Terkait bagi lansia yang tidak telantar, Bukhori mengatakan, RUU ini akan mendorong penguatan peran keluarga dalam pemenuhan tanggung jawab mereka terhadap lansia yang berada di tengah-tengah mereka.
"Apakah kemudian pola dari pemenuhan tanggung jawab ini melalui pendekatan punishment (hukuman) atau pembinaan? Kami akan terus pertajam diskursus ini sehingga mencapai kesesuaian dengan apa yang dibutuhkan," ungkapnya.
Walaupun demikian, dari Fraksi PKS sebenarnya cenderung pada pendekatan pembinaan melalui model rekayasa sosial yang diatur secara sistematis.

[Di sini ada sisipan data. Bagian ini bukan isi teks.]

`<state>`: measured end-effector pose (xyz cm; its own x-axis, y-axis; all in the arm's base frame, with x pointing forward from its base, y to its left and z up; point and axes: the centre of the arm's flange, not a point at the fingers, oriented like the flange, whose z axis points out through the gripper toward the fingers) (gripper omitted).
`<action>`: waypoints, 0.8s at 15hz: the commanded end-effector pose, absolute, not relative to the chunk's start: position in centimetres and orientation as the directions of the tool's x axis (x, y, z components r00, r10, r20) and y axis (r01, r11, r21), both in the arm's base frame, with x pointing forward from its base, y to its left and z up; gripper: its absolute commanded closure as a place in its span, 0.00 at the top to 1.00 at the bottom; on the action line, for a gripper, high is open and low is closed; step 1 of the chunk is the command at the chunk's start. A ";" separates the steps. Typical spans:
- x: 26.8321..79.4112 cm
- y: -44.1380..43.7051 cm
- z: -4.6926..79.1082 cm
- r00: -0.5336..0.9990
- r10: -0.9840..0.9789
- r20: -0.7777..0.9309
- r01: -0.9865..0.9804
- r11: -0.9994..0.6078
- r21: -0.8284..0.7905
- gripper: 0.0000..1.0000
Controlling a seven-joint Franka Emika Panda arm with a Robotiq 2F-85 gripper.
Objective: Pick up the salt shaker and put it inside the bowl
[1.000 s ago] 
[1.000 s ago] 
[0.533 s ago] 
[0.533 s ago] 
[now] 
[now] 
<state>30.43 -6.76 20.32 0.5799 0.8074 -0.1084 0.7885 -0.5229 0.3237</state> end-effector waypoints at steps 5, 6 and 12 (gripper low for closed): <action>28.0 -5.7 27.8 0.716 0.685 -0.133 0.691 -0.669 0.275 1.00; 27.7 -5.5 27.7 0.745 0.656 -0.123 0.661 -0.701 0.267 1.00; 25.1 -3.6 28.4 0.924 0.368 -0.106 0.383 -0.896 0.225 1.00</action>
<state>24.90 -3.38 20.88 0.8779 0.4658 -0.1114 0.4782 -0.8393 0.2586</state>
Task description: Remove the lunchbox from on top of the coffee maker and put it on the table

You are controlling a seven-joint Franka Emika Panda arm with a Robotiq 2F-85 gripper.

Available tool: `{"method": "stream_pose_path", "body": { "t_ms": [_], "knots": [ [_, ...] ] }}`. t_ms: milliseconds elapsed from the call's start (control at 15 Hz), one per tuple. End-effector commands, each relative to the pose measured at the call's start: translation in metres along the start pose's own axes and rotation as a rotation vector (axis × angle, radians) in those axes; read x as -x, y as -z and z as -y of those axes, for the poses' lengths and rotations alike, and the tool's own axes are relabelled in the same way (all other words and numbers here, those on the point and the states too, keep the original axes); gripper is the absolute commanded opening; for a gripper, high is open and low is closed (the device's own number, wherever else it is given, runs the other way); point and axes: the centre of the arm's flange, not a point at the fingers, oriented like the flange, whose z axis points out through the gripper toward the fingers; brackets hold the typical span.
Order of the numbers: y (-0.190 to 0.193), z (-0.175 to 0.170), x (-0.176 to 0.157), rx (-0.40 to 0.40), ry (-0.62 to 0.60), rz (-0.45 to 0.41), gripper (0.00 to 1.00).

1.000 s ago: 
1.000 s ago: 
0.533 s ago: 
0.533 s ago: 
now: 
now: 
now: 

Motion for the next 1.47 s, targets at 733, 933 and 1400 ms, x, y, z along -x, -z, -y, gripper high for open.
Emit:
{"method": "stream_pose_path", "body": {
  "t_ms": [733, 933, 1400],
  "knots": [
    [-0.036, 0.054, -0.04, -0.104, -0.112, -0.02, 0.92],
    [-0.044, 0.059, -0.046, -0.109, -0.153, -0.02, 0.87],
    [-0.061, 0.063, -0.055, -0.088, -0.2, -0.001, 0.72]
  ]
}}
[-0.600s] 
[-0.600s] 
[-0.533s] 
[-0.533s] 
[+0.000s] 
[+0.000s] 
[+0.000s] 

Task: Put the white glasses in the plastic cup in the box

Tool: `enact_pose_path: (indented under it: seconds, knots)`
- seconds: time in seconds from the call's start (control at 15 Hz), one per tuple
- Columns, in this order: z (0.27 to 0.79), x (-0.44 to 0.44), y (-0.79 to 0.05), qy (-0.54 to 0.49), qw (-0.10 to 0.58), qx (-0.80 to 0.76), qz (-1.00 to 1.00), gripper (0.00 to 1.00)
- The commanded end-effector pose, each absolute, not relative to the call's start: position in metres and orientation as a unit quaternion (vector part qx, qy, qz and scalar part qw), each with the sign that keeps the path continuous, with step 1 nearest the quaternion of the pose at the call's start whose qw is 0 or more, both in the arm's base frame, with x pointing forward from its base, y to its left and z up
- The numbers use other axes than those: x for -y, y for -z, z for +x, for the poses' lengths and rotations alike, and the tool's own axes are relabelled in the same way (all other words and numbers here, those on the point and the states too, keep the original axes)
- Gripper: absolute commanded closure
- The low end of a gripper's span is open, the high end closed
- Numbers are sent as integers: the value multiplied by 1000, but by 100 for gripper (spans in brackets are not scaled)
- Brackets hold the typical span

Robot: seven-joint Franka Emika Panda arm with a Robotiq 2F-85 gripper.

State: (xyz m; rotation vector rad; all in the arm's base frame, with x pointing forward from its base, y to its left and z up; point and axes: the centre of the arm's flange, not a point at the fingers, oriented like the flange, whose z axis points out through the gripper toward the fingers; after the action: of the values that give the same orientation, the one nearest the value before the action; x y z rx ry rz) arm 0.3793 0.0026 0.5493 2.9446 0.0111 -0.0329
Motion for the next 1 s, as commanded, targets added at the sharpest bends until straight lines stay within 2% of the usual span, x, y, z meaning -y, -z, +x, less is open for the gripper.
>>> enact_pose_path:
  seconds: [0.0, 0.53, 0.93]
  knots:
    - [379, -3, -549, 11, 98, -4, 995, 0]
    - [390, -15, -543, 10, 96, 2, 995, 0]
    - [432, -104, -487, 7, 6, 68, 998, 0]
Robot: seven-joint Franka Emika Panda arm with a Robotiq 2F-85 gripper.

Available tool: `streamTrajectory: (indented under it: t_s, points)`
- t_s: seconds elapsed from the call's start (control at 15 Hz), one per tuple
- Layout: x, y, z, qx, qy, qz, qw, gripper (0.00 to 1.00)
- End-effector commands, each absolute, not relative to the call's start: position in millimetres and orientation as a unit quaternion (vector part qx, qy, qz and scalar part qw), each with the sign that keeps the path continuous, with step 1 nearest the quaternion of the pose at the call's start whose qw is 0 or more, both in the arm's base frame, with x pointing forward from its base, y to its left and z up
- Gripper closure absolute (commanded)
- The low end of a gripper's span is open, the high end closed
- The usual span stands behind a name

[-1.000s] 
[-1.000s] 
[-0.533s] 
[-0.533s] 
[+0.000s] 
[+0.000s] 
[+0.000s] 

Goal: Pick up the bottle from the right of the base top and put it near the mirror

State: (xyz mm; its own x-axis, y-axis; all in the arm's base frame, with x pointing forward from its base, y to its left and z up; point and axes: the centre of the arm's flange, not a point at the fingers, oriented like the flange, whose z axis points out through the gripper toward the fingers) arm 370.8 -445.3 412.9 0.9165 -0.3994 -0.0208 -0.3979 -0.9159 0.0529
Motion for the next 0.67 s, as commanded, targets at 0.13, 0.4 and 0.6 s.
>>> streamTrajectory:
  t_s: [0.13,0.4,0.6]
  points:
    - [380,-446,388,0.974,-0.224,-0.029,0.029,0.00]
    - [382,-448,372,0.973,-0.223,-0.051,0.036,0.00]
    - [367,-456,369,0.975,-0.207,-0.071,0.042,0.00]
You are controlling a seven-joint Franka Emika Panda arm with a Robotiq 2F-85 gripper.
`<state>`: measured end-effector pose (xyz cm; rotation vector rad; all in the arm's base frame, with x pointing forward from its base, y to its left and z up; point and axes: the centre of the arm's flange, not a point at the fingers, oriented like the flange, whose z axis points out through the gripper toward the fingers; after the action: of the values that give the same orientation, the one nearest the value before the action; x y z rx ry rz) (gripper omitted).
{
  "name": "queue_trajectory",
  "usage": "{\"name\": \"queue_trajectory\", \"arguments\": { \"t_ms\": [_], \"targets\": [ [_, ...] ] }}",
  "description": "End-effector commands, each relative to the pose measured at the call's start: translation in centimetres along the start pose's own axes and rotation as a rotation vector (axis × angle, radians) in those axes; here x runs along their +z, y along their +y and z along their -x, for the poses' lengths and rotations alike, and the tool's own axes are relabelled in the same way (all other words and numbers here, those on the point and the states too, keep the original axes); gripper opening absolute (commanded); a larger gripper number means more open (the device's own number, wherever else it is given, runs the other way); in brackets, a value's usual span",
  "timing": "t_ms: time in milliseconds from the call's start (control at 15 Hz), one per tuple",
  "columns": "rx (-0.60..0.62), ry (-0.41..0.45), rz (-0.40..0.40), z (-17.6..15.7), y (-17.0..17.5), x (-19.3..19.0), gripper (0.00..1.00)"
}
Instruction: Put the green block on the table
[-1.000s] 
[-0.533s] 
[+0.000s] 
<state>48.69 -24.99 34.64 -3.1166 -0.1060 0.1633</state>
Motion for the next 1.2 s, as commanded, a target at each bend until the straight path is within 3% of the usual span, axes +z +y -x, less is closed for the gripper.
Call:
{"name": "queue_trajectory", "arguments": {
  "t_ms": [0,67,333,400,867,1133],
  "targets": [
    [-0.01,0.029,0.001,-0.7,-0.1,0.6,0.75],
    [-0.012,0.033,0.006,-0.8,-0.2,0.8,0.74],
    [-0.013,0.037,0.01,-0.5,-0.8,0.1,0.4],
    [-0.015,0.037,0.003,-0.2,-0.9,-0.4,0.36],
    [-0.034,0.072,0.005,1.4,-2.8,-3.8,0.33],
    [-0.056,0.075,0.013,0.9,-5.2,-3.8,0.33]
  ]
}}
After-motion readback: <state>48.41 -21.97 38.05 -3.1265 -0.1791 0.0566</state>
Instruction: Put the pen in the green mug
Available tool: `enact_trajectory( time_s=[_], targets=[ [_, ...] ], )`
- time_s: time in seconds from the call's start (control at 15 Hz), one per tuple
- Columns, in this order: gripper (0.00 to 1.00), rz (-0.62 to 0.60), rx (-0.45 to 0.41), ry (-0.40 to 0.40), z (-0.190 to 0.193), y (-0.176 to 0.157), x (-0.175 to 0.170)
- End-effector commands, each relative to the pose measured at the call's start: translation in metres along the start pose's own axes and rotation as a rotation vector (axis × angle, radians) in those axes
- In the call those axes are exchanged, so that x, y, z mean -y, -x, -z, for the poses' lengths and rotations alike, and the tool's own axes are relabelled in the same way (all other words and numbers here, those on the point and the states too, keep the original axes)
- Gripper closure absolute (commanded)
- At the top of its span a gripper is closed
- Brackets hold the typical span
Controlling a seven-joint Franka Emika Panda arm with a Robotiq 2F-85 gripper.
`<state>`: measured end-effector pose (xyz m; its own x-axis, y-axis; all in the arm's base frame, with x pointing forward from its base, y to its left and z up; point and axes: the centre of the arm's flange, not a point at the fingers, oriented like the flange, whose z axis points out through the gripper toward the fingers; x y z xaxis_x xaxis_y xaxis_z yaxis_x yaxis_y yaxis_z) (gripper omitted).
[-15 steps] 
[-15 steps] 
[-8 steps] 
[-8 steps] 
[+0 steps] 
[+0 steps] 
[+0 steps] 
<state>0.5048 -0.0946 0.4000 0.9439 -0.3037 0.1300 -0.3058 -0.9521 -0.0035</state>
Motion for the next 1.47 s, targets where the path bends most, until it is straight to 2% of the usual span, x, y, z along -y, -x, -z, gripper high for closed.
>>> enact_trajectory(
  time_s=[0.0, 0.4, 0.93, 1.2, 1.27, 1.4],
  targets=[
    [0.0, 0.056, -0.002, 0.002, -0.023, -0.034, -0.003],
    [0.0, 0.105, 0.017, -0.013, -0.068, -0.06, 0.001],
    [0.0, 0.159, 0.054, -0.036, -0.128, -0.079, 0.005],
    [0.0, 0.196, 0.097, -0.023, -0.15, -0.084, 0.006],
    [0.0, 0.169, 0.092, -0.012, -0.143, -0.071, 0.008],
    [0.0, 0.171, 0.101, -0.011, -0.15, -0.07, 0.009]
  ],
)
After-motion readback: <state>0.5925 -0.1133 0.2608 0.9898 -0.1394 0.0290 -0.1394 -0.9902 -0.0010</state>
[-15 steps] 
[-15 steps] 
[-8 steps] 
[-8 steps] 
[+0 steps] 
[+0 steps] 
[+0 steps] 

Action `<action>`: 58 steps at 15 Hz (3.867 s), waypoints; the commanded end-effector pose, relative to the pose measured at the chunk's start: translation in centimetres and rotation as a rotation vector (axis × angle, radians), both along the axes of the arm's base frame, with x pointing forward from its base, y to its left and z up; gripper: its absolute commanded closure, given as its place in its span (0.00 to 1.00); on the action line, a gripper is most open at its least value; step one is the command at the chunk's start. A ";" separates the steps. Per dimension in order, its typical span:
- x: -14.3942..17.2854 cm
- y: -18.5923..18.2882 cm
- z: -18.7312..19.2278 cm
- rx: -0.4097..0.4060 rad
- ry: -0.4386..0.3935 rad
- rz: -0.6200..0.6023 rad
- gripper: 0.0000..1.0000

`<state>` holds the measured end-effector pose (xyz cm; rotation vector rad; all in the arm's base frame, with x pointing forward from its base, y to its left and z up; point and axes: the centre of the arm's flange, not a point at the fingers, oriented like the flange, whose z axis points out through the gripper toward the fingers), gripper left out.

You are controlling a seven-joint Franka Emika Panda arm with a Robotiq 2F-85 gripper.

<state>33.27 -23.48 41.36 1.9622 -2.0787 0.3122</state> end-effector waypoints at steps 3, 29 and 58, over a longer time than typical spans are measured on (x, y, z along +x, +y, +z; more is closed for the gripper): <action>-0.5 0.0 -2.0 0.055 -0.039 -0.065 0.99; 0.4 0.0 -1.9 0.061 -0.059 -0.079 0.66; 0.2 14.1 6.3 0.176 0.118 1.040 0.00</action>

Ia pun berharap undang-undang ini kelak merupakan ikhtiar untuk menjadikan Indonesia sebagai negara yang ramah bagi lansia menjadi realistis.
Adapun, budaya untuk memperlakukan orang tua secara bermartabat akan memperoleh ruang yang lebih memadai dan sejalan dengan pedoman nilai agama dalam keadaban terhadap orang tua.
"Dalam Islam, mengenal konsep birrul walidain atau berbakti kepada orang tua. Oleh karena itu, RUU ini sesungguhnya senapas dengan anjuran agama yang memerintahkan kita untuk memuliakan kedudukan orang tua," pungkasnya.